Mateel Promises to ‘Pull the Plug’ on Sizzla’s Performance if He Uses ‘Derogatory Speech’
Just as Reggae on the River is set to begin a festival of love and light today, a controversy pushed headliner Sizzla on the stage of a discussion about what is acceptable behavior. Sizzla (along with 10 other reggae musicians) was refused a visa to the United States because his lyrics advocate violence towards homosexuals. However, Sizzla was recently given a visa and Reggae on the River is his first venue.
Sizzla released Nah Apologize in response to calls for him to dial back on his songs advocating death for gays or batty boys. In it he declares, “Rastaman don’t apologize to no batty boy/If yuh diss King Selassie I, mi gunshot yuh boy.” (Oddly, just a few lines before, he proclaims, “Ras Tafari just throw forth his love and kindness in the morning and the faithfulness/Every night.”

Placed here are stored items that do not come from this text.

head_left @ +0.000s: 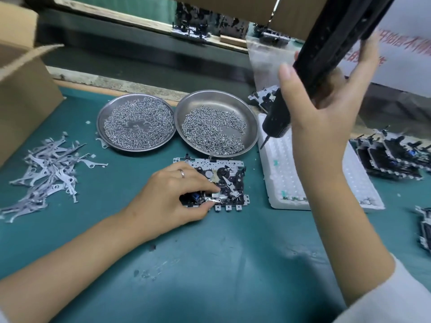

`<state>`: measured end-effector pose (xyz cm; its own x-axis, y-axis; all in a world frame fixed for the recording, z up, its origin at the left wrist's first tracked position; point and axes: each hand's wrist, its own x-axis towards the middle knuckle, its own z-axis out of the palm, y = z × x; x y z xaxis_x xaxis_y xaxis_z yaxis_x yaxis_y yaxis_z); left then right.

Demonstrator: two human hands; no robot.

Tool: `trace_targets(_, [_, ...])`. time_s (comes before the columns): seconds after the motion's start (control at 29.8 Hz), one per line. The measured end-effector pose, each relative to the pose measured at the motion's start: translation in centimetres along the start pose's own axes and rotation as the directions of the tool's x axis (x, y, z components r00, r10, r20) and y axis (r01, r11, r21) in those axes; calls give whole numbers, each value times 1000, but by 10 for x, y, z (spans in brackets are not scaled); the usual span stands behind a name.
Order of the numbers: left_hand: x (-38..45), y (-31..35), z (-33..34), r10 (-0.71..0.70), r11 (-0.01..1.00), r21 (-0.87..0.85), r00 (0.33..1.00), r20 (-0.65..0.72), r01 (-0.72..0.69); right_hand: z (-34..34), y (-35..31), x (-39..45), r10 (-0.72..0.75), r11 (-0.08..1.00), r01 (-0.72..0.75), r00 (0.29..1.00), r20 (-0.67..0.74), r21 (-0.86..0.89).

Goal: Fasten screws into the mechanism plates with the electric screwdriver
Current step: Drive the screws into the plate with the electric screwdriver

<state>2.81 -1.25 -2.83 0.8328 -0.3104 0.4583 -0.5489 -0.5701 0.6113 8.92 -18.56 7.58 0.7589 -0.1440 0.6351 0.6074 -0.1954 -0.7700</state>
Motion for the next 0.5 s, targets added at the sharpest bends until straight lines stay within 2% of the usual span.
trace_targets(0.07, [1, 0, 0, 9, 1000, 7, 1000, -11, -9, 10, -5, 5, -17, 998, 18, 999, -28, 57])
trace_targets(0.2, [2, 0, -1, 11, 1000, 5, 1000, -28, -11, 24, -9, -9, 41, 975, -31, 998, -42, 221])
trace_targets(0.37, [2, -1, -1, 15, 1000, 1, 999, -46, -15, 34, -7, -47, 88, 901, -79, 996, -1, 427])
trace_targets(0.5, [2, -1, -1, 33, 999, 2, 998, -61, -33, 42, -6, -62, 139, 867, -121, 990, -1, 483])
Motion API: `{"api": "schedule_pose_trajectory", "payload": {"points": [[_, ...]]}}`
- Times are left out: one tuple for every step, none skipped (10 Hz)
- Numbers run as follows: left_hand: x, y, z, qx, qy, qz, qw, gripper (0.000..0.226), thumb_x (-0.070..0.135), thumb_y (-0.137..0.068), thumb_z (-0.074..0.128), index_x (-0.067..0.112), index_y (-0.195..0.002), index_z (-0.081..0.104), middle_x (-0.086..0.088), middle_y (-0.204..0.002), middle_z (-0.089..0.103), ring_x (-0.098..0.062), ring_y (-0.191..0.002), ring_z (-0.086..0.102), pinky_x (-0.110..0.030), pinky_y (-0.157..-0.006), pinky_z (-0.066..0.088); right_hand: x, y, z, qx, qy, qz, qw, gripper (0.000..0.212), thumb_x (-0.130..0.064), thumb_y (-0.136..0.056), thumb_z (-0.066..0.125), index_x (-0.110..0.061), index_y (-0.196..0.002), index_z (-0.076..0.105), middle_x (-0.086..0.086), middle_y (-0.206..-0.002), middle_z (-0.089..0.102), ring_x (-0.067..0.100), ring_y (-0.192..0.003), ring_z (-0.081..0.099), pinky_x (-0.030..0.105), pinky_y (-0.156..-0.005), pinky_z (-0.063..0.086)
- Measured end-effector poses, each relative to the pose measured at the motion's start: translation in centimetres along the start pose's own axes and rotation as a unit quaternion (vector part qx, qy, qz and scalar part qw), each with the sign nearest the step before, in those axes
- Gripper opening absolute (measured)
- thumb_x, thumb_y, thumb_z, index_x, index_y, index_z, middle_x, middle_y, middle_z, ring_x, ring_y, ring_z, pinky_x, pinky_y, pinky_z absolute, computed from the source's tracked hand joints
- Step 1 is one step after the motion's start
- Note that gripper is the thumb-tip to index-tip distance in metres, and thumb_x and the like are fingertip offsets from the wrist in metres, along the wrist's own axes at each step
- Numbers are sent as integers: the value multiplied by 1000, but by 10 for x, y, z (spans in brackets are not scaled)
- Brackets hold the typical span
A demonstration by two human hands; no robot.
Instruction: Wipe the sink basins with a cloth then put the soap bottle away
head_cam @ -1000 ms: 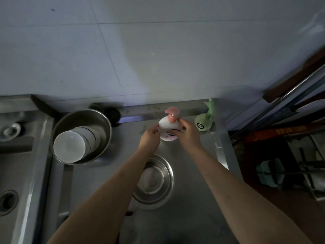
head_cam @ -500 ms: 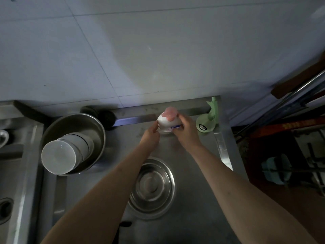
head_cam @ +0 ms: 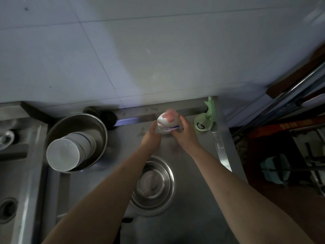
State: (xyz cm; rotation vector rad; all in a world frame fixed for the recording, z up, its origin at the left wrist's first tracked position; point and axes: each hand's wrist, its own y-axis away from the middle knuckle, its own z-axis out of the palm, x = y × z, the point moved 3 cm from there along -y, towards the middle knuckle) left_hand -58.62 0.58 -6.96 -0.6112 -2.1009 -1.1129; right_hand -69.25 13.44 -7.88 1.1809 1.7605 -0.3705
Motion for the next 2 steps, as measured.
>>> {"api": "schedule_pose_trajectory", "payload": {"points": [[-6, 14, -4, 14, 36, -15, 999, 60, 2, -94, 48, 21, -151, 42, -4, -141, 54, -19, -116, 56, -27, -91, 43, -10, 24, -8, 29, -16, 14, 999, 55, -15, -93, 70, -14, -146, 52, 1, -138, 59, 17, -130, 53, 22, -103, 38], [-19, 29, -12, 62, 78, -21, 995, 52, 6, -95, 48, 18, -146, 48, -9, -141, 59, -27, -111, 63, -38, -93, 52, -18, 49, -8, 34, -53, 27, 998, 40, -10, -94, 62, -16, -134, 60, -4, -120, 60, 23, -122, 59, 35, -103, 47]]}}
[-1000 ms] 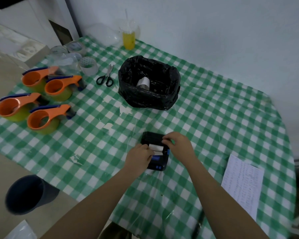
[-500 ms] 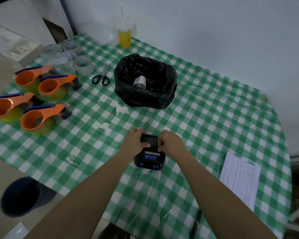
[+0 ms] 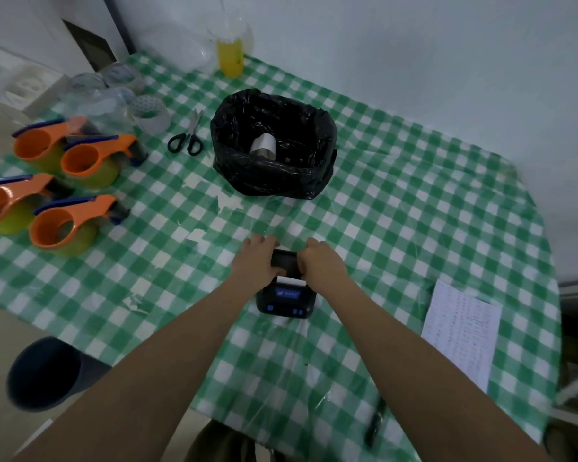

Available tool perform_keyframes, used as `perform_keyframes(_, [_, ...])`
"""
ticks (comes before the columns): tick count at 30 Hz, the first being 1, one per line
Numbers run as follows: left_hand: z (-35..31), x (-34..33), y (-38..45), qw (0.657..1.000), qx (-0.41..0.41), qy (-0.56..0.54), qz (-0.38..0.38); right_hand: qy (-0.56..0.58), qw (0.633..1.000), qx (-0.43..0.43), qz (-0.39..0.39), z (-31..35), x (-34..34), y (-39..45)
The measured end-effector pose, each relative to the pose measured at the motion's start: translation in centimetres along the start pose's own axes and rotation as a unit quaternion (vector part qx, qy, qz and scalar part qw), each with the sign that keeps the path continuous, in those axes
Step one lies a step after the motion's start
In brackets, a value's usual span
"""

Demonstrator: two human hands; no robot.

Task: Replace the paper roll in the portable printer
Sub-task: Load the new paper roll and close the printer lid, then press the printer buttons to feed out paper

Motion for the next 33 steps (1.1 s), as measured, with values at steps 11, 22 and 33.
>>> perform_keyframes(11, [2.8, -2.4, -6.0, 0.98, -0.054, -0.191, 0.018, 0.238, 0.97, -0.01, -0.048, -0.9, -4.8, -6.6])
perform_keyframes(22, [3.9, -3.4, -6.4, 0.973, -0.014, -0.228, 0.039, 0.284, 0.958, -0.001, -0.03, -1.6, -5.5, -6.6])
perform_keyframes(33, [3.7, -3.3, -6.5, 0.983, -0.012, -0.184, 0.019, 0.281, 0.959, -0.009, -0.037, -1.7, -5.4, -6.6])
Point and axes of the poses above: each hand's wrist, its own y-axis towards the middle knuckle, its own x-axis out of the back of the hand, z = x × y, the point moved 10 cm from there along y, towards the middle knuckle, and after that the axes turned 7 degrees about -y, right-handed, at the moved point
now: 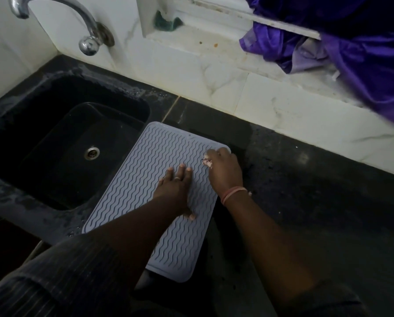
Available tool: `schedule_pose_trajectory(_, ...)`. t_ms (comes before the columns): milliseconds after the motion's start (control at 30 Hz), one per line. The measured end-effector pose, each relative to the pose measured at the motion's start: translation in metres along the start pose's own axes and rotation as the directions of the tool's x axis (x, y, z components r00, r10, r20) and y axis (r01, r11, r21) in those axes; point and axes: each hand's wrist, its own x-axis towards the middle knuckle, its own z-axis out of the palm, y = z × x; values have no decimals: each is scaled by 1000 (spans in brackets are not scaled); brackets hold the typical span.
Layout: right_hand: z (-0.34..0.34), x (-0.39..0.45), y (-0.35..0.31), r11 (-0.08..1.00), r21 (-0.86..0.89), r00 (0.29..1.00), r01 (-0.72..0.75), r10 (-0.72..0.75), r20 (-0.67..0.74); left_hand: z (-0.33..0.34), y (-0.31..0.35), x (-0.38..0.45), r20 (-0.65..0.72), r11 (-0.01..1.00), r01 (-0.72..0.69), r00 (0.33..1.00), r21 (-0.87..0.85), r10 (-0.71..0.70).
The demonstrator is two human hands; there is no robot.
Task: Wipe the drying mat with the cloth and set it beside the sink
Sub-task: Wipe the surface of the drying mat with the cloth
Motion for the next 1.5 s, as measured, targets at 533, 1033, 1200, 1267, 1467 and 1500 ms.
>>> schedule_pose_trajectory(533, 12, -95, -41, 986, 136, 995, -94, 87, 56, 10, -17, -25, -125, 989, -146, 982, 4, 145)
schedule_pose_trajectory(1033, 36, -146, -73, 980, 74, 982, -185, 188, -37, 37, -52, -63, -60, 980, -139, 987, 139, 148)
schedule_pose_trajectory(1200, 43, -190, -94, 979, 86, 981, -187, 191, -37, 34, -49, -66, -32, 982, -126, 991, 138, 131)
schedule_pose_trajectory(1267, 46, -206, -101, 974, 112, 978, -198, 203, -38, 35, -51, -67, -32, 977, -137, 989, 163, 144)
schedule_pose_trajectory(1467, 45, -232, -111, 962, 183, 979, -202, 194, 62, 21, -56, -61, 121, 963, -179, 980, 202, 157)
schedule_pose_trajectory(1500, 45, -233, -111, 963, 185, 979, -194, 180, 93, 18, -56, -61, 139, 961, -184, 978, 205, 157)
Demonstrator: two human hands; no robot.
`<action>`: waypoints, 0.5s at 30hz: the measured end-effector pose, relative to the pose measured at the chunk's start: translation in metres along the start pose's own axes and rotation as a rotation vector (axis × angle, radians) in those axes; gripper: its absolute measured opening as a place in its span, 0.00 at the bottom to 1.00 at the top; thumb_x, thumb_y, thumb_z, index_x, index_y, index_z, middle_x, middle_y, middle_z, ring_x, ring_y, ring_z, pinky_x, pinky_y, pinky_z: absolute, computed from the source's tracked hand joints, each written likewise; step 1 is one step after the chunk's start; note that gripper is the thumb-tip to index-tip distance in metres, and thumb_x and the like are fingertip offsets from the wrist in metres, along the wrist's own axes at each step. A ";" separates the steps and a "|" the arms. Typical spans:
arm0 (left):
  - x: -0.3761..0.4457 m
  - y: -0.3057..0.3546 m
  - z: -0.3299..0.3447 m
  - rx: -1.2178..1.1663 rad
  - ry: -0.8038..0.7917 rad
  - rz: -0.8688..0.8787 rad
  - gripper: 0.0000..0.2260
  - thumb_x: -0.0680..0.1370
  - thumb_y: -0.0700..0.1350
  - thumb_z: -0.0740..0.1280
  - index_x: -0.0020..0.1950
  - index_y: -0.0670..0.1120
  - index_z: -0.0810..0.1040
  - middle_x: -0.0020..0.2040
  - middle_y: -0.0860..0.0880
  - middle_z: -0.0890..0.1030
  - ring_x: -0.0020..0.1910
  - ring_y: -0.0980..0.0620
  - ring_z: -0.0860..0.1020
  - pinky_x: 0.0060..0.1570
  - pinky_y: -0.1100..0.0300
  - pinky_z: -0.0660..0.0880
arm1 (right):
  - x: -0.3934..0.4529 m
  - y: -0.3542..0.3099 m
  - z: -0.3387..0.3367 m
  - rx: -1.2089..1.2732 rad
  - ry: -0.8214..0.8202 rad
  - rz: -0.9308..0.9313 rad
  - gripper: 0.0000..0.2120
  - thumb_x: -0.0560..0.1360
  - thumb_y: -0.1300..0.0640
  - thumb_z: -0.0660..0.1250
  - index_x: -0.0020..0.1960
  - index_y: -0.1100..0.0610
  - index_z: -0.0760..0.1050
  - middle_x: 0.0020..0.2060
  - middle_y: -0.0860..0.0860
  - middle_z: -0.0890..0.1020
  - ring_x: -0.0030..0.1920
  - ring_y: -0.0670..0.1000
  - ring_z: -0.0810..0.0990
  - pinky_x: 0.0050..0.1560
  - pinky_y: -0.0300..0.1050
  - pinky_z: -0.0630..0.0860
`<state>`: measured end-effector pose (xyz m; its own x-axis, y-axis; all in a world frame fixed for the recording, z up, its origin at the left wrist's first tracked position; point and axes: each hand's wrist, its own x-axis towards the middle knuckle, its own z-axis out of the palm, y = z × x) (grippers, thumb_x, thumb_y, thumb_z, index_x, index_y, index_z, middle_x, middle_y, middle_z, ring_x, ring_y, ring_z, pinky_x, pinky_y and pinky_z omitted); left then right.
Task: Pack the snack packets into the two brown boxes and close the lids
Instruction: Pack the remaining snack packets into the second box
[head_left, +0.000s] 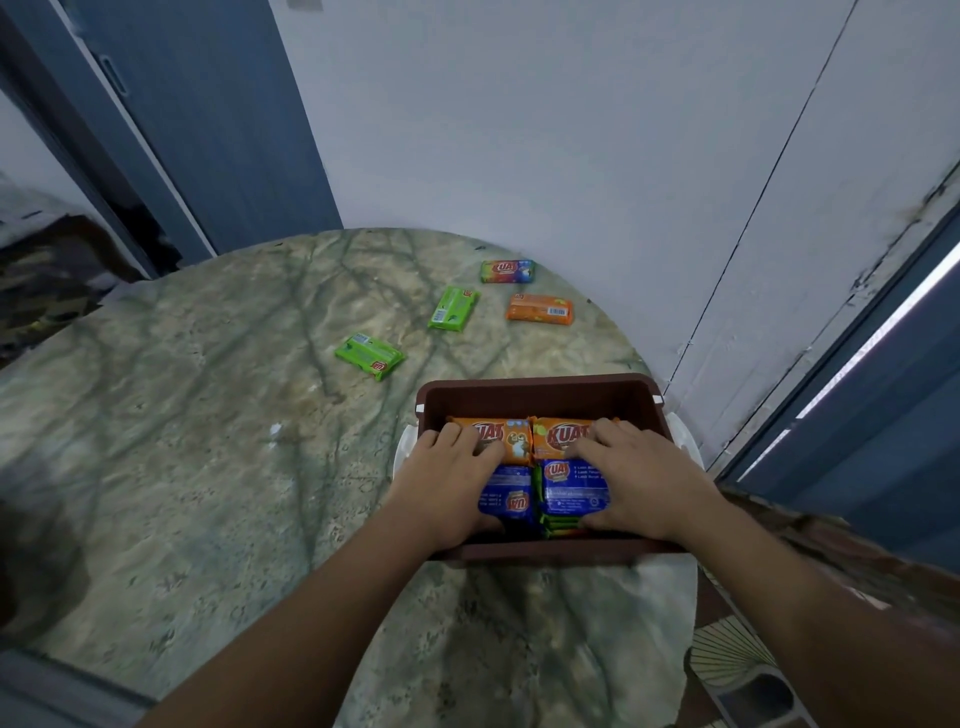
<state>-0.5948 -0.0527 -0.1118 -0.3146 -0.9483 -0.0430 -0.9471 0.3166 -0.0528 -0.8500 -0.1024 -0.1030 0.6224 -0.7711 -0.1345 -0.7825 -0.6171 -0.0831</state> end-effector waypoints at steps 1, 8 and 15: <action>0.000 0.000 0.000 -0.003 -0.007 -0.001 0.36 0.69 0.73 0.67 0.70 0.56 0.65 0.64 0.50 0.71 0.61 0.48 0.67 0.63 0.50 0.68 | 0.001 0.000 0.000 0.006 0.003 0.000 0.41 0.67 0.29 0.72 0.74 0.43 0.62 0.67 0.45 0.69 0.65 0.47 0.68 0.64 0.46 0.69; 0.004 -0.001 -0.005 -0.065 -0.081 0.006 0.37 0.68 0.78 0.62 0.70 0.58 0.67 0.64 0.53 0.72 0.63 0.50 0.67 0.64 0.50 0.67 | 0.001 0.000 0.000 -0.002 -0.007 -0.006 0.38 0.65 0.27 0.71 0.69 0.42 0.65 0.64 0.44 0.70 0.63 0.46 0.69 0.61 0.46 0.70; 0.024 0.016 -0.019 0.016 -0.200 0.113 0.36 0.72 0.61 0.74 0.75 0.50 0.66 0.70 0.47 0.70 0.69 0.44 0.68 0.67 0.46 0.69 | 0.002 0.000 0.000 -0.008 -0.026 -0.008 0.39 0.65 0.28 0.72 0.69 0.41 0.65 0.63 0.44 0.70 0.62 0.47 0.68 0.61 0.46 0.70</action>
<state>-0.6188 -0.0704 -0.0952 -0.3984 -0.8835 -0.2462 -0.9049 0.4225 -0.0517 -0.8486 -0.1044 -0.1030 0.6275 -0.7621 -0.1592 -0.7775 -0.6242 -0.0766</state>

Today, Justin Crellin from Reggae on the River responded to the stories. He wrote,
Please note that Sizzla has been booked on the show since we first announced the line-up over 5 months ago- and we received no concerns about him being on the bill until very recently- despite a great deal of local publicity. That said, we now recognize there are concerns within the community about his appearance on the show.
We have an assurance from management that no derogatory speech will occur and have protocol in place to pull the plug on his performance should anything like this happen. We will also be posting a values statement at our artist merchandise booth and will be talking from the stage (and in our press tent) encouraging our audience to sign this document with the intent to share it with his management and send a message about where we stand as a community and to underscore what we expect from our artists- with the ultimate goal of fostering real dialogue on an issue that is sadly pervasive in Jamaican culture.
To this end, we will also be utilizing funds from our 2016 Ambassador Program- which funnels 10% of funds from our Ambassador ticket sales to global charities related to reggae culture- to directly support the work of an NPO in Jamaica that is working to combat this issue and foster tolerance and understanding regarding the LGBTQ community.
Tune in Saturday as the show is being livestreamed to see what happens when Sizzla sings.